> **PROBLEM TO WORK ON**: Leaving out every picture, copy the lines of the material below exactly, from the line containing "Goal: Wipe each" through the line containing "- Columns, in".

********

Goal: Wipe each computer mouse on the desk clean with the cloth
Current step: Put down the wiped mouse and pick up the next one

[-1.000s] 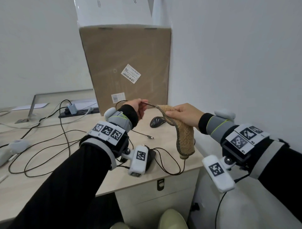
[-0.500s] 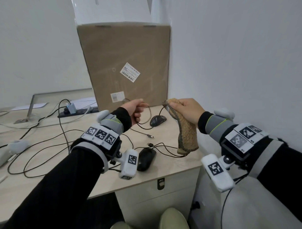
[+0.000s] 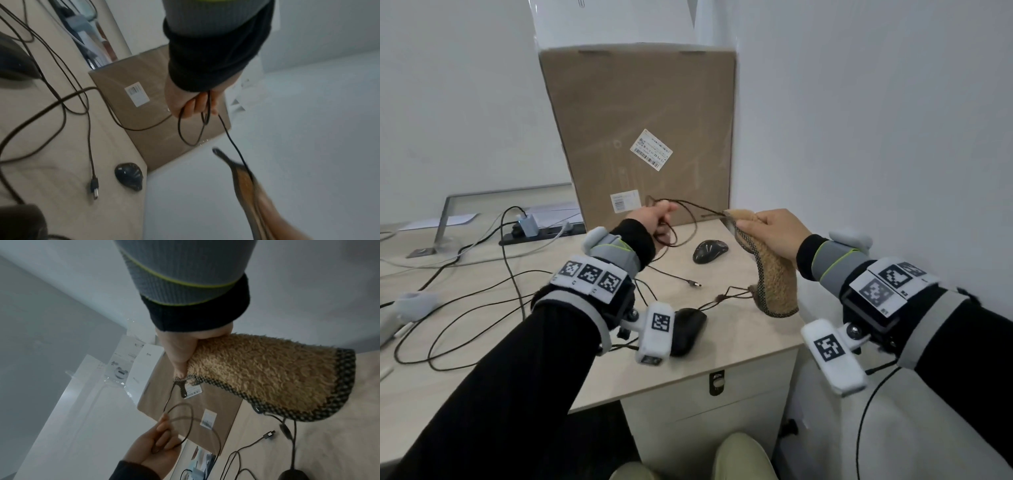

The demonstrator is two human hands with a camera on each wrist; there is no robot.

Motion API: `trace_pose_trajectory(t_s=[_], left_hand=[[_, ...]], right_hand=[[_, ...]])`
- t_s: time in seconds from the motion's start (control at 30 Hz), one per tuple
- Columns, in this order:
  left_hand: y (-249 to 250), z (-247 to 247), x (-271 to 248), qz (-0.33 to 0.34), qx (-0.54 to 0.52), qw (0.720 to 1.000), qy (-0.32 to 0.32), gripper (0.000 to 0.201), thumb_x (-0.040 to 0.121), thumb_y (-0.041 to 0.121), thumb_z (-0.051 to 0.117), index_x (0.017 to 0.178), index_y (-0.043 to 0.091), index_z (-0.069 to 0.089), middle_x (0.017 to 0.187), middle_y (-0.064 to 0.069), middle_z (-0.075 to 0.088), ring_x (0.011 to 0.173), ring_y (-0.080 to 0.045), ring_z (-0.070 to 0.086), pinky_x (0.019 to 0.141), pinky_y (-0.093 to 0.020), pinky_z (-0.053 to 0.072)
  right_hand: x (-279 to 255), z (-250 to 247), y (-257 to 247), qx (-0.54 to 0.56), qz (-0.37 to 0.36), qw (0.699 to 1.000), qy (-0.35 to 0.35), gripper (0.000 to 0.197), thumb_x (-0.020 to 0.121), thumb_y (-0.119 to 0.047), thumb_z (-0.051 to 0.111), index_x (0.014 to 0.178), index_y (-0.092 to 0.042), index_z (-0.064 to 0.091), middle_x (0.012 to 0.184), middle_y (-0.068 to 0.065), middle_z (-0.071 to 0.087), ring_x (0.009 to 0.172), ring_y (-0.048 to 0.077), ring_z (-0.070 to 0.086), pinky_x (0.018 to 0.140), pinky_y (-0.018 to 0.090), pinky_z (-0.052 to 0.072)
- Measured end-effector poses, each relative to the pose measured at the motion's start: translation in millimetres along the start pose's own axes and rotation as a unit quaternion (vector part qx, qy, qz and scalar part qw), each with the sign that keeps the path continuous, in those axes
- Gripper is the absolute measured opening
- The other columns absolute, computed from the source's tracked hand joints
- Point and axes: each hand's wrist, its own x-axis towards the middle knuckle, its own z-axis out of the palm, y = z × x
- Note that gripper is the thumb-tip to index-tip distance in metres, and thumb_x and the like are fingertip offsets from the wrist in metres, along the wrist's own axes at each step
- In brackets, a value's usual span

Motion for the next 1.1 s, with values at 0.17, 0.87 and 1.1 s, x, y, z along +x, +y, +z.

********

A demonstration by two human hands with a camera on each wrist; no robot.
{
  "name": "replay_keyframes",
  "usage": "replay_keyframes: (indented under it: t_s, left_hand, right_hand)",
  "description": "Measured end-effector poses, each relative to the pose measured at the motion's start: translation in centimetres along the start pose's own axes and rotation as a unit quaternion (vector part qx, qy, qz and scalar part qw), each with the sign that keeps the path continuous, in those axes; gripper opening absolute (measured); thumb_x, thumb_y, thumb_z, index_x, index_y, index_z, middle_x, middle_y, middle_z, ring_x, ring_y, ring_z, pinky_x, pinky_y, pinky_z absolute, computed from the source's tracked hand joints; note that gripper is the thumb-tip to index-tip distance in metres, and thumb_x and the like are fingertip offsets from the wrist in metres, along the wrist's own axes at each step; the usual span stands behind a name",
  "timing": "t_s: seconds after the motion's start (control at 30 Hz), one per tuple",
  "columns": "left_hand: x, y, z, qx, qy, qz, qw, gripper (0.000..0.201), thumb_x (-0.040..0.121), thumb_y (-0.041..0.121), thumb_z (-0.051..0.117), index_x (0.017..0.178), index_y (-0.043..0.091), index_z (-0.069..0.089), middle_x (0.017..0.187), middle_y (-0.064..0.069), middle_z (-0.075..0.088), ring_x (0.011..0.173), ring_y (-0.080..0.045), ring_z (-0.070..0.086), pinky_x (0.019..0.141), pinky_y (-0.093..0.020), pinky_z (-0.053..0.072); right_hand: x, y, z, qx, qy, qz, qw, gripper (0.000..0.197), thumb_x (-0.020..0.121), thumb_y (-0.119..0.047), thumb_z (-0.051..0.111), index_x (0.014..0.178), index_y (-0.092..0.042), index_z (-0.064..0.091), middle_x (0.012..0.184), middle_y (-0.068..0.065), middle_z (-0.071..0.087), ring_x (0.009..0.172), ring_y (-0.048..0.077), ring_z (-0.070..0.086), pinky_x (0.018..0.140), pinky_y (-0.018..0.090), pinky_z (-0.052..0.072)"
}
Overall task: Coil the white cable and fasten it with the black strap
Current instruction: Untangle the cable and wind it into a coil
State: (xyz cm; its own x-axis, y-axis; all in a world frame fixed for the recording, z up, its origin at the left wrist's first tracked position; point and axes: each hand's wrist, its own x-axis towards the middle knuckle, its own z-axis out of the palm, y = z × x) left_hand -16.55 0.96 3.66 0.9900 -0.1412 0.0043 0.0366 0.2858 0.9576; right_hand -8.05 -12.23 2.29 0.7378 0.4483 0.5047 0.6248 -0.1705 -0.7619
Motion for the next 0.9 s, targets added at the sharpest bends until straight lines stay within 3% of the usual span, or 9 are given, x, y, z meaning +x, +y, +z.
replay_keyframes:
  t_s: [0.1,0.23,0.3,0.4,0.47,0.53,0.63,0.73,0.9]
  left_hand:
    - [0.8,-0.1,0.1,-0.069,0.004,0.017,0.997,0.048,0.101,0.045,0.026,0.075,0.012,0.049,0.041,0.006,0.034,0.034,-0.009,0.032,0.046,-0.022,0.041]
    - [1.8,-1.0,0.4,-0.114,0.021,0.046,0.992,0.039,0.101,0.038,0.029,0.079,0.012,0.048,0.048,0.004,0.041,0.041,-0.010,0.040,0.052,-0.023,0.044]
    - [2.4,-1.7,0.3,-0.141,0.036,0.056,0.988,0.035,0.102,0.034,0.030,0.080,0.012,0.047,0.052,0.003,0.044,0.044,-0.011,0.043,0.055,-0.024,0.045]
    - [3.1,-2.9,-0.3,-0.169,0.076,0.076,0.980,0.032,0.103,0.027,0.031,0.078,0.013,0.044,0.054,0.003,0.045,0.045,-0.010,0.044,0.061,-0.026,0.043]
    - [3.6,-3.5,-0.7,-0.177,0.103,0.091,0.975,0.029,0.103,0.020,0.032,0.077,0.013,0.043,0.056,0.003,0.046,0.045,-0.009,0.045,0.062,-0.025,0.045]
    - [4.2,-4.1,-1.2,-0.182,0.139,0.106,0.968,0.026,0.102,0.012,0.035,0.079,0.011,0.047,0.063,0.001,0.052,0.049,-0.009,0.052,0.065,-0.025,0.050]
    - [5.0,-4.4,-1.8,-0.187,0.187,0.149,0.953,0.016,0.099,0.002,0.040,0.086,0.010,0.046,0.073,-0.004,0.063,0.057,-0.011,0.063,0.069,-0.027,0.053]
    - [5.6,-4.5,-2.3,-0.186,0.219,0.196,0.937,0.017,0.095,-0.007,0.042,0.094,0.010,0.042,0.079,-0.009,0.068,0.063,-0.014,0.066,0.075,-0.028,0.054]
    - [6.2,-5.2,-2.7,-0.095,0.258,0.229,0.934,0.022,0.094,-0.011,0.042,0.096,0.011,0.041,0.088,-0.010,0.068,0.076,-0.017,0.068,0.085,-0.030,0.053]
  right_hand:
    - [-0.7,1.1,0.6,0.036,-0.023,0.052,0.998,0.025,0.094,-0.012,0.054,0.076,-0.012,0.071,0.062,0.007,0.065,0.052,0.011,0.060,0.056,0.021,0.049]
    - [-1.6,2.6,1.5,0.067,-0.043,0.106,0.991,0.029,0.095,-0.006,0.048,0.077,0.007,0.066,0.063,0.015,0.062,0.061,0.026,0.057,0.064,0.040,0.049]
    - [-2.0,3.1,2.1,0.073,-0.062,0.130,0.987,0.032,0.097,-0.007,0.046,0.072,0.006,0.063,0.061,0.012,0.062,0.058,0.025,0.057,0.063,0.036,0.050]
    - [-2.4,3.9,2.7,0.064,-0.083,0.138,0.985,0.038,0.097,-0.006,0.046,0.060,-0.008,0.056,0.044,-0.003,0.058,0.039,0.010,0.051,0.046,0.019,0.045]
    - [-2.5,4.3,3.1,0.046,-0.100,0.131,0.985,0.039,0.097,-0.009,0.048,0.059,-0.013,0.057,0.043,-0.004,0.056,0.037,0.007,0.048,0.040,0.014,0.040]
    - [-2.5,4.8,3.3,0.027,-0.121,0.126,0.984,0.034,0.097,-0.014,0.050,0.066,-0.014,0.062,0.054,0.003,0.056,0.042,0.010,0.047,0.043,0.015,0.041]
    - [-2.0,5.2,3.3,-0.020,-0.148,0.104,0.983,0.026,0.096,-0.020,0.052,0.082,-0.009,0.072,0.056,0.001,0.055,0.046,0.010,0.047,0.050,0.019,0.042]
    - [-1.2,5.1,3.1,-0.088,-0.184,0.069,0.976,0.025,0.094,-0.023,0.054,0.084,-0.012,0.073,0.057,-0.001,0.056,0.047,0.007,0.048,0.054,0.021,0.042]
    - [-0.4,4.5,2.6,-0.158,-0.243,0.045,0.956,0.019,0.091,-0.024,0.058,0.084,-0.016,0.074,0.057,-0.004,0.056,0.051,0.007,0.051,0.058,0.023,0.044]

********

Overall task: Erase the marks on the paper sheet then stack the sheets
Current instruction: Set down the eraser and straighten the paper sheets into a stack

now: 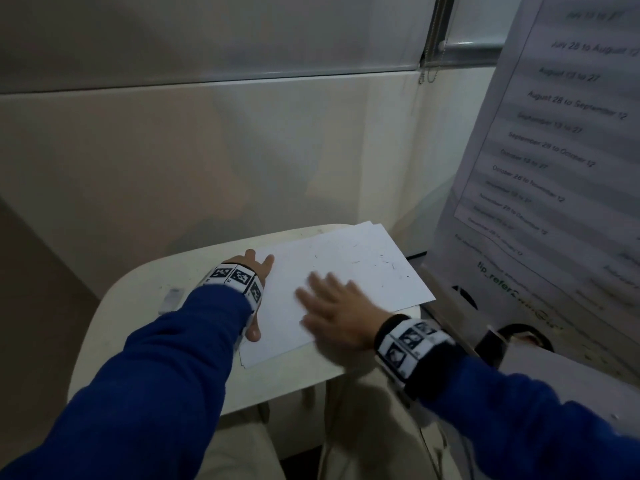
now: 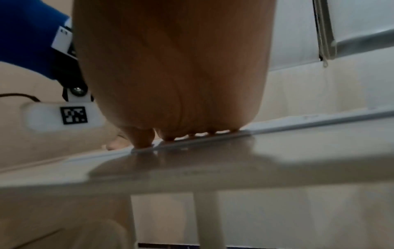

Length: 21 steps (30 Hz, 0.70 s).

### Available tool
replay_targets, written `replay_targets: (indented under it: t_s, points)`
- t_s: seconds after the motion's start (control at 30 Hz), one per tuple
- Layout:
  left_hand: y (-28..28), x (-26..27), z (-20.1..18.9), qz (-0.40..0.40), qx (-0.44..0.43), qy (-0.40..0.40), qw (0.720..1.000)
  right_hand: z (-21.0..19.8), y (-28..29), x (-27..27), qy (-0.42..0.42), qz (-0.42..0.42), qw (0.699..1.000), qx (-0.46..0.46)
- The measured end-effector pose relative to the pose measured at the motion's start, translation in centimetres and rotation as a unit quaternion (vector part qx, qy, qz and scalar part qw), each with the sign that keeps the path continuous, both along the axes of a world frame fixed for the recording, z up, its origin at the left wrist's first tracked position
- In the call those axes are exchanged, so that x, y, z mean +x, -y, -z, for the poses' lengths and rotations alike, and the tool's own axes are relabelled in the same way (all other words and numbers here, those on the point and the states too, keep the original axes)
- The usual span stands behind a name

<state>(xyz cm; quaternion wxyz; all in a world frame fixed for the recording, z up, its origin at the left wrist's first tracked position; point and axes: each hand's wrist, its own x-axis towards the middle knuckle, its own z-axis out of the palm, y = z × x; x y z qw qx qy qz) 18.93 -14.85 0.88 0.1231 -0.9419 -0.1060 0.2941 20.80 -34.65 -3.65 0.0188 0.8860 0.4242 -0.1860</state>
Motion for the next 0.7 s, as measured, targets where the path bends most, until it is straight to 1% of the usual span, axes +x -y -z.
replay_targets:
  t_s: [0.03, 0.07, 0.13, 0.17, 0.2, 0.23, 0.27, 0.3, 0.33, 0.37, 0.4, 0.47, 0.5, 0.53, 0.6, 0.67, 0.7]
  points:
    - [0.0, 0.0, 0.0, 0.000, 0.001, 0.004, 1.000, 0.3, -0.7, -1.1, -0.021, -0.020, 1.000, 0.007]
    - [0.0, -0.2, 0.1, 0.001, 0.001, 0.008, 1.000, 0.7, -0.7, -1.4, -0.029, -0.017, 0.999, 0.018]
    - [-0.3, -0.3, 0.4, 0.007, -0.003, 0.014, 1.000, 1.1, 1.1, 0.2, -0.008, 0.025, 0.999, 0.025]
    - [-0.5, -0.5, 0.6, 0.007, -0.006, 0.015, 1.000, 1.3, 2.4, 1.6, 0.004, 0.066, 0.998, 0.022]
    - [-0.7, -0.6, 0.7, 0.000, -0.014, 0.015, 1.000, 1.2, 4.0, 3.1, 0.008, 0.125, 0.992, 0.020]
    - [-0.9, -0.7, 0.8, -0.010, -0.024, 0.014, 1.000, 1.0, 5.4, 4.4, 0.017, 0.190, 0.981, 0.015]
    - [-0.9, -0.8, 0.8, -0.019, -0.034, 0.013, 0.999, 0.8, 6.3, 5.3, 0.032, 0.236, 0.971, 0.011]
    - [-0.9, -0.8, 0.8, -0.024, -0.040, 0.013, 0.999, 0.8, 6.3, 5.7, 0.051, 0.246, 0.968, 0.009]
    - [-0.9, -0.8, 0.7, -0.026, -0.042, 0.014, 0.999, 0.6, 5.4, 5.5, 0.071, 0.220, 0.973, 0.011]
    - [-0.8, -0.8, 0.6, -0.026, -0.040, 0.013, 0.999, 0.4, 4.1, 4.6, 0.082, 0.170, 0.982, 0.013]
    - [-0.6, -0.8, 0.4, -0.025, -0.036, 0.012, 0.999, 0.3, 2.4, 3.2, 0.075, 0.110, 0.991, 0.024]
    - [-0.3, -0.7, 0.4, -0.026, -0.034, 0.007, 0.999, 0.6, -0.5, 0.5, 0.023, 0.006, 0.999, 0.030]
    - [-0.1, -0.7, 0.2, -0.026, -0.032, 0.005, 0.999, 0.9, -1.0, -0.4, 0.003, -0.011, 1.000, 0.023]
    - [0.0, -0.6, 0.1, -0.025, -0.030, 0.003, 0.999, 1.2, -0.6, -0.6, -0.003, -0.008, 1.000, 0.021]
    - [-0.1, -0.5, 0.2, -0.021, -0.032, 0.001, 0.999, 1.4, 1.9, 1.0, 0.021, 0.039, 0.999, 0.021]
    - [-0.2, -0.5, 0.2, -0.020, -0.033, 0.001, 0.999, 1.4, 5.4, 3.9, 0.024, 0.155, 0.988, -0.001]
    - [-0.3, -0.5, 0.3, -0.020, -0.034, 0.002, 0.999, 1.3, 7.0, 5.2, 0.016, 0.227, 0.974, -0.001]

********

> **ANSWER**:
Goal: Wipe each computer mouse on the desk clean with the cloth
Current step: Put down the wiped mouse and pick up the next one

[-1.000s] 
[-0.500s] 
[+0.000s] 

The demonstrator is two human hands with a camera on each wrist; there is no robot.

Motion API: `trace_pose_trajectory(t_s=[_], left_hand=[[_, ...]], right_hand=[[_, ...]])`
- t_s: time in seconds from the motion's start (control at 30 Hz), one per tuple
- Columns, in this order:

The output has been given in full.